Vacaciones: ese lujo de no hacer nada

Por: Julián Chávez Trueba

A mitad de la semana

En una sociedad donde estar ocupado se ha convertido en símbolo de éxito, descansar parece un acto de rebeldía.
Hay personas que presumen no haber tomado vacaciones en tres años como si recibieran un reconocimiento por ello. Lo cuentan con orgullo: “Nunca me desconecto”, “Siempre estoy disponible”, “Mi teléfono está prendido las veinticuatro horas”. Lo dicen convencidos de que esa frase los vuelve más importantes, cuando en realidad solo evidencia una incapacidad para poner límites.
Vivimos en la era de la hiperconectividad. El teléfono dejó de ser un instrumento para facilitar la vida y terminó convirtiéndose en una extensión de la oficina. Ya no importa si estamos en casa, en un restaurante o frente al mar; siempre existe alguien que considera indispensable enviarnos un mensaje con el famoso: “Perdón por molestarte, pero es rapidísimo…”.
Todos sabemos que nunca es rapidísimo.
Lo paradójico es que la mayoría ni siquiera responde porque sea indispensable, sino porque siente culpa de no hacerlo. Hemos normalizado tanto la disponibilidad permanente que apagar el teléfono unas horas pareciera un acto de irresponsabilidad.
Las vacaciones, entonces, dejaron de ser vacaciones. Ahora son una especie de modalidad híbrida: uno cambia el escritorio por una hamaca, pero sigue revisando correos, respondiendo llamadas y participando en grupos de WhatsApp donde todo es urgente… hasta que pasan dos días y nadie vuelve a mencionar el asunto.
Quizá el problema sea que confundimos productividad con importancia.
Nos enseñaron que quien más trabaja es quien más vale. Que descansar es perder el tiempo. Que sentarse a leer un libro, caminar sin rumbo o simplemente contemplar el paisaje es un desperdicio de horas que podrían invertirse en algo “útil”. Curiosamente, nadie explica por qué cada vez somos más productivos y, al mismo tiempo, más ansiosos, más irritables y más cansados.
También hemos convertido las vacaciones en una competencia.
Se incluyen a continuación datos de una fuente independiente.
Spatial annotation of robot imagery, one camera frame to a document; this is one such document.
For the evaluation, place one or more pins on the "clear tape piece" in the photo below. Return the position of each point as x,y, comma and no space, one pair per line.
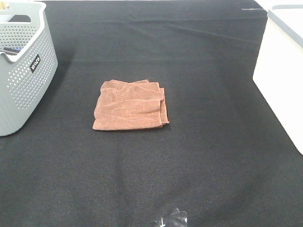
177,218

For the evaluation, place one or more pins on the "brown towel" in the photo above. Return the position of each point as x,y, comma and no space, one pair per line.
136,105

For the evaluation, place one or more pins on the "black label on basket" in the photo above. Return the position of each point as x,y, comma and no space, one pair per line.
35,63

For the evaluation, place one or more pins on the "black table cloth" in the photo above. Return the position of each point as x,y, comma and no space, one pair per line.
224,158

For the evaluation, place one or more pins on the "white storage box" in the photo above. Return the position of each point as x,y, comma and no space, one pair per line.
278,73

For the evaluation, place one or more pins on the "grey perforated plastic basket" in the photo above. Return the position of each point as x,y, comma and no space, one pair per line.
20,42

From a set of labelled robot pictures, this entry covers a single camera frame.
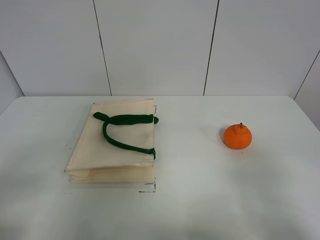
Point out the orange fruit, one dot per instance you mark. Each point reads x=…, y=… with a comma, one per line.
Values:
x=237, y=137

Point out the white linen bag green handles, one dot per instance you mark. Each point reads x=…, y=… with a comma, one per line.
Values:
x=116, y=145

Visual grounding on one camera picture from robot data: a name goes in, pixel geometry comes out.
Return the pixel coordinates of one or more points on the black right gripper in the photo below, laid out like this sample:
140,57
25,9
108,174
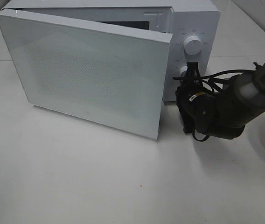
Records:
195,102

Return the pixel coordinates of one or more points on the white microwave door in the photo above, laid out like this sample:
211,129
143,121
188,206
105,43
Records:
107,74

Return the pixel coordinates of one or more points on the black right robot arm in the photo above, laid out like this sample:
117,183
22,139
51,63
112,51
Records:
220,105

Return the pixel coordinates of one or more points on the lower white timer knob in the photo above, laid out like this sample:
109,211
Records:
183,72

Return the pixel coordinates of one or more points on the upper white power knob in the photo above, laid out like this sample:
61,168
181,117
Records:
192,44

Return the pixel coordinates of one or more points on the white microwave oven body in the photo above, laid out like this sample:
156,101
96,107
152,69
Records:
149,19

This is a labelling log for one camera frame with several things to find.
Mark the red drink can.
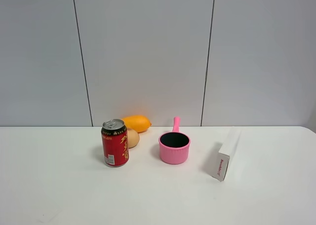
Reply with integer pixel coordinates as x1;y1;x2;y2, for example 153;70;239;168
101;119;129;167

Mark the brown egg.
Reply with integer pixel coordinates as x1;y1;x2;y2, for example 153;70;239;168
127;128;140;149

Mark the yellow mango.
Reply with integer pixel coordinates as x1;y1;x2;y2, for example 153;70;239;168
122;115;152;133

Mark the white cardboard box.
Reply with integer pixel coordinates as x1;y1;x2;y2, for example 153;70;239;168
211;127;241;182

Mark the pink toy saucepan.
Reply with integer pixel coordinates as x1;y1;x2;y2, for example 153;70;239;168
158;116;191;165

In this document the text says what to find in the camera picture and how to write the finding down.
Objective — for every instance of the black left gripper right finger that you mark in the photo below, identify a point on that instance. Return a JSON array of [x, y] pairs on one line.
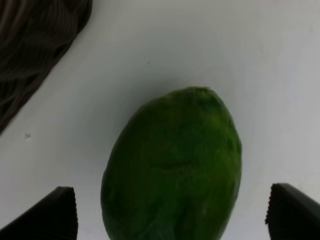
[[291, 214]]

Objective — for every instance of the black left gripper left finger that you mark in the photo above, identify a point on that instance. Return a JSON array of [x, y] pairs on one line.
[[54, 217]]

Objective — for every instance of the green lime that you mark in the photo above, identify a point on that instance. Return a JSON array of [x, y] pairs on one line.
[[175, 170]]

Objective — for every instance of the dark brown wicker basket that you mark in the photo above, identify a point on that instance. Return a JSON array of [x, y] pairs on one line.
[[34, 36]]

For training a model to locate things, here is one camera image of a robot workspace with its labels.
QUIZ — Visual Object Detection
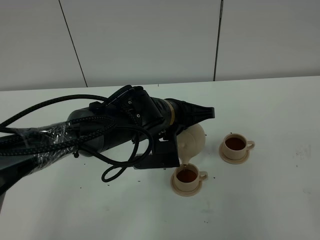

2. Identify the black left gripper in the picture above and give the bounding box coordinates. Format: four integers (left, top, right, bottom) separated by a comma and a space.
109, 86, 215, 137

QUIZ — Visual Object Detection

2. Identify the beige ceramic teapot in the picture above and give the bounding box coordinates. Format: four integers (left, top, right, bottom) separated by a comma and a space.
176, 123, 206, 166

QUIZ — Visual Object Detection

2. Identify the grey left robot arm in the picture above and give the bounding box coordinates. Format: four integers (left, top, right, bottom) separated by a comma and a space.
0, 85, 215, 194

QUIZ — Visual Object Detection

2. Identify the beige teacup far right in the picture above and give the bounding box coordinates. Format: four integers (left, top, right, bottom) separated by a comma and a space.
223, 133, 256, 160

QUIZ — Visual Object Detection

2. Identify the beige teacup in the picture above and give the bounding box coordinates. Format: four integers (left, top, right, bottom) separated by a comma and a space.
223, 133, 256, 160
173, 163, 208, 192

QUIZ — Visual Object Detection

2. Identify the beige teacup near centre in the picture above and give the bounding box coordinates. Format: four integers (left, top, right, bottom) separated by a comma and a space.
173, 163, 208, 192

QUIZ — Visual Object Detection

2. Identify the beige saucer far right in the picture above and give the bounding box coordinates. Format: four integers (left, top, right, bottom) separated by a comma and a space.
219, 143, 250, 165

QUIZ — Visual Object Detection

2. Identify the beige saucer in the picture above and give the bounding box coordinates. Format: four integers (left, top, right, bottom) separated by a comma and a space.
170, 175, 203, 197
219, 143, 250, 165

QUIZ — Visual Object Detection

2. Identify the beige saucer near centre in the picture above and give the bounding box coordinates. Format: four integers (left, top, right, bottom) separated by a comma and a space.
170, 175, 203, 197

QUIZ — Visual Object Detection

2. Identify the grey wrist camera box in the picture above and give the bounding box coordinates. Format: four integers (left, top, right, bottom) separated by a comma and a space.
133, 131, 180, 170

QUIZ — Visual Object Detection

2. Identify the black braided camera cable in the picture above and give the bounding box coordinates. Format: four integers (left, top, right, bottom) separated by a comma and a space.
0, 84, 155, 183

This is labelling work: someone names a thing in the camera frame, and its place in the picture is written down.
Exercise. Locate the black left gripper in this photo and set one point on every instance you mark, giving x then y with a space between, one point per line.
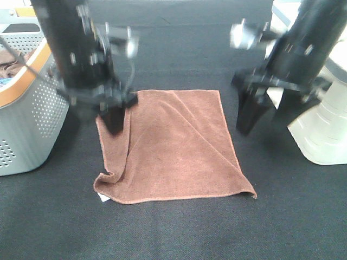
84 60

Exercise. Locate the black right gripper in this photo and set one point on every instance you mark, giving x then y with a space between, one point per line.
293 65

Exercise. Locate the brown microfibre towel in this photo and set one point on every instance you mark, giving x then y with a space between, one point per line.
175 144

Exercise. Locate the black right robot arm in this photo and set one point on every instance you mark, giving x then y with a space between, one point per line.
335 10

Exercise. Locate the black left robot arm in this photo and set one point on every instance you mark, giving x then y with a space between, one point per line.
49 13

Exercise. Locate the brown towel in basket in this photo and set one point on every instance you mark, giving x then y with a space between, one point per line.
10 65

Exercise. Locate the white plastic storage basket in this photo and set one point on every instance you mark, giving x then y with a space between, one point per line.
320 132

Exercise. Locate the grey perforated laundry basket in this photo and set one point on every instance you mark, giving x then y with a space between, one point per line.
32 113

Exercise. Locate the black table cloth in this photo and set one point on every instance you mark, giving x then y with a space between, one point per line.
300 212

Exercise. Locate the blue cloth in basket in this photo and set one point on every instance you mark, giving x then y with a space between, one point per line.
4 81

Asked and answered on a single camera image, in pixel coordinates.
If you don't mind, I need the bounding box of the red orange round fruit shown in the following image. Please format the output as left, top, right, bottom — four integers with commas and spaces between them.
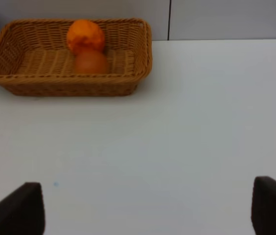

Antes bastaba con disfrutarlas; hoy parece obligatorio demostrarlas. Si no hay fotografías desde una playa exótica, videos del aeropuerto o publicaciones con frases inspiracionales sobre la libertad, pareciera que el descanso no existió.
Terminamos viviendo más para la cámara del teléfono que para nuestros propios recuerdos.
Y, sin embargo, las mejores vacaciones rara vez son las más costosas. A veces consisten simplemente en desayunar sin mirar el reloj, dormir una siesta sin sentir culpa, platicar durante horas con la familia o reencontrarse con esos amigos para los que nunca hay tiempo porque “el trabajo no lo permite”.
Descansar no es un premio; es mantenimiento.
Nadie esperaría que un automóvil recorriera cientos de miles de kilómetros sin cambiar aceite, revisar frenos o cargar combustible. Sin embargo, con nosotros mismos hacemos exactamente eso. Exigimos más horas, más resultados, más compromisos y menos pausas. Después nos sorprende sentirnos agotados.
Quizá por eso las vacaciones tienen un valor que va mucho más allá del turismo. Son un recordatorio de que la vida no ocurre únicamente entre reuniones, pendientes y fechas de entrega. También sucede en una sobremesa que se prolonga sin prisa, en una caminata sin destino, en una conversación que no mira el reloj y, sobre todo, en esos momentos donde el silencio deja de ser incómodo para convertirse en paz.
Hay una frase atribuida a distintos autores que dice que nadie, al final de su vida, lamenta no haber pasado más tiempo en la oficina. En cambio, muchos lamentan no haber estado más con su familia, no haber viajado, no haber reído lo suficiente o no haberse permitido descansar cuando todavía podían hacerlo.
Quizá esa sea la verdadera enseñanza de las vacaciones.
No sirven para escapar del trabajo; sirven para volver a encontrarnos con la persona que éramos antes de que el trabajo ocupara todos los espacios de nuestra vida.
Así que, si tiene la fortuna de disfrutar unos días libres, haga algo extraordinario en estos tiempos: descanse. Apague el teléfono por un rato. Ignore la falsa sensación de que el mundo depende de usted. Respire. Lea. Camine. Conviva.
Porque el trabajo siempre estará esperando.
Las vacaciones, en cambio, pasan mucho más rápido de lo que creemos… y la vida también.